According to Dr. Wilson, sleep is essential for memory formation. When a person is sleep-deprived, the brain's ability to move information from temporary memory to long-term stores is impaired. As a result, the information is lost or forgotten.

In a separate study, researchers found that sleep improves people's ability to learn repetitive skills such as riding a bike or typing. Drs. Avi Karni and Dov Sagi of the Weizmann Institute in Israel tested young adults and found that day-to-day improvements in learning were directly connected to a state of vivid dreaming known as rapid eye movement (REM) sleep. When the subjects were deprived on REM sleep, their learning ability was impaired.

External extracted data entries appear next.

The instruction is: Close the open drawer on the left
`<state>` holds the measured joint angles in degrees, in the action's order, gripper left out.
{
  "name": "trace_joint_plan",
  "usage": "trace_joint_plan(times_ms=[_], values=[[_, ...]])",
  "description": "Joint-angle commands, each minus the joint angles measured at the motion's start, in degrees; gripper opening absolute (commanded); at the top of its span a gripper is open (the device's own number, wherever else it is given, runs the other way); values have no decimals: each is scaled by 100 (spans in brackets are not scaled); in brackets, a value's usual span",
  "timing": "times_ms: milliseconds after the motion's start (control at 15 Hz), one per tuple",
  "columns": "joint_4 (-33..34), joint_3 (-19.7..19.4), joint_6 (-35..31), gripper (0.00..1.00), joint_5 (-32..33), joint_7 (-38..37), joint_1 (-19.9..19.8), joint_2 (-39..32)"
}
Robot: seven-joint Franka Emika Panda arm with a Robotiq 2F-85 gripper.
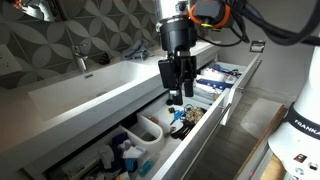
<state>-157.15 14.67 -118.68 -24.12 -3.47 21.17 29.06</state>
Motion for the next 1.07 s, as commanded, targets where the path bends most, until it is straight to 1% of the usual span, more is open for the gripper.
trace_joint_plan(times_ms=[0, 133, 200, 333, 400, 600, 800, 1000], values=[[-89, 81, 119, 36, -82, -625, -68, 129], [-101, 105, 109, 23, -118, -891, -72, 59], [-101, 99, 88, 16, -150, -956, -65, -4], [-101, 52, 65, 3, -216, -1007, -65, -85], [-101, 25, 48, 0, -241, -1016, -89, -145], [-103, -59, 33, 0, -333, -1045, -191, -359], [-107, -231, 14, 0, -633, -881, -286, -672], [-107, -378, -71, 0, -944, -333, -289, -1052]])
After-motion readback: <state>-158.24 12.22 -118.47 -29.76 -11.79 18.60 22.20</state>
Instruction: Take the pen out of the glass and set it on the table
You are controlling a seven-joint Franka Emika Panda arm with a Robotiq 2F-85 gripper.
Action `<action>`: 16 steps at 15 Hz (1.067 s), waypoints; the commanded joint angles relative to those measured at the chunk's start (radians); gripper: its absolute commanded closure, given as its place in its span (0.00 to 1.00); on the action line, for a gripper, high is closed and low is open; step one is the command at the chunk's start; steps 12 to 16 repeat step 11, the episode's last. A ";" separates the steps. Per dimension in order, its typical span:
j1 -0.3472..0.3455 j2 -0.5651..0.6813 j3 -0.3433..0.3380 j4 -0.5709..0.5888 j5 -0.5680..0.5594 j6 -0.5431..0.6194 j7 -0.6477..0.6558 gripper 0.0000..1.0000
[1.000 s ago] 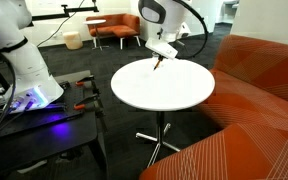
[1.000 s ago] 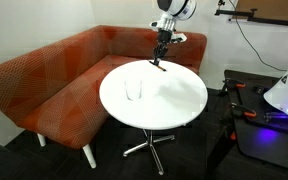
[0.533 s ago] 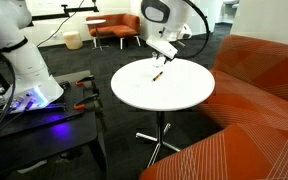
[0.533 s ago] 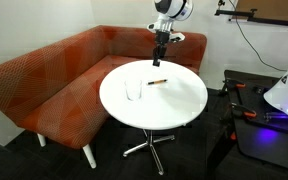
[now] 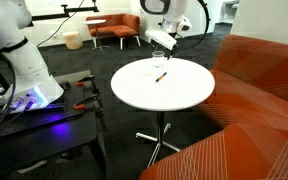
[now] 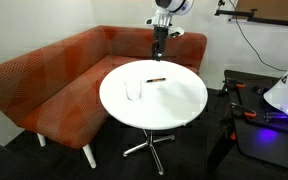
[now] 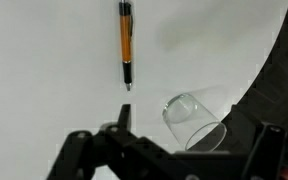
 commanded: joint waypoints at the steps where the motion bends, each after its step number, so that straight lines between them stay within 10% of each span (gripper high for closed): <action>1: -0.004 -0.067 0.017 -0.047 -0.030 0.014 0.052 0.00; 16: -0.014 -0.054 0.036 -0.025 -0.005 0.001 0.020 0.00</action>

Memory and learning experiments conducted in Canada further underscore the importance of sleep. Canadian researchers compared the performance of students cramming for an examination without sleep to classmates who slept after studying. The students who slept retained more information. "Sleep is a time when the brain can rehearse recently learned material," says James D. Walsh, Ph.D., Director of St. Luke's Hospital Sleep Medicine and Research Center. "If you're sleep-deprived, you'll remember less of newly presented information."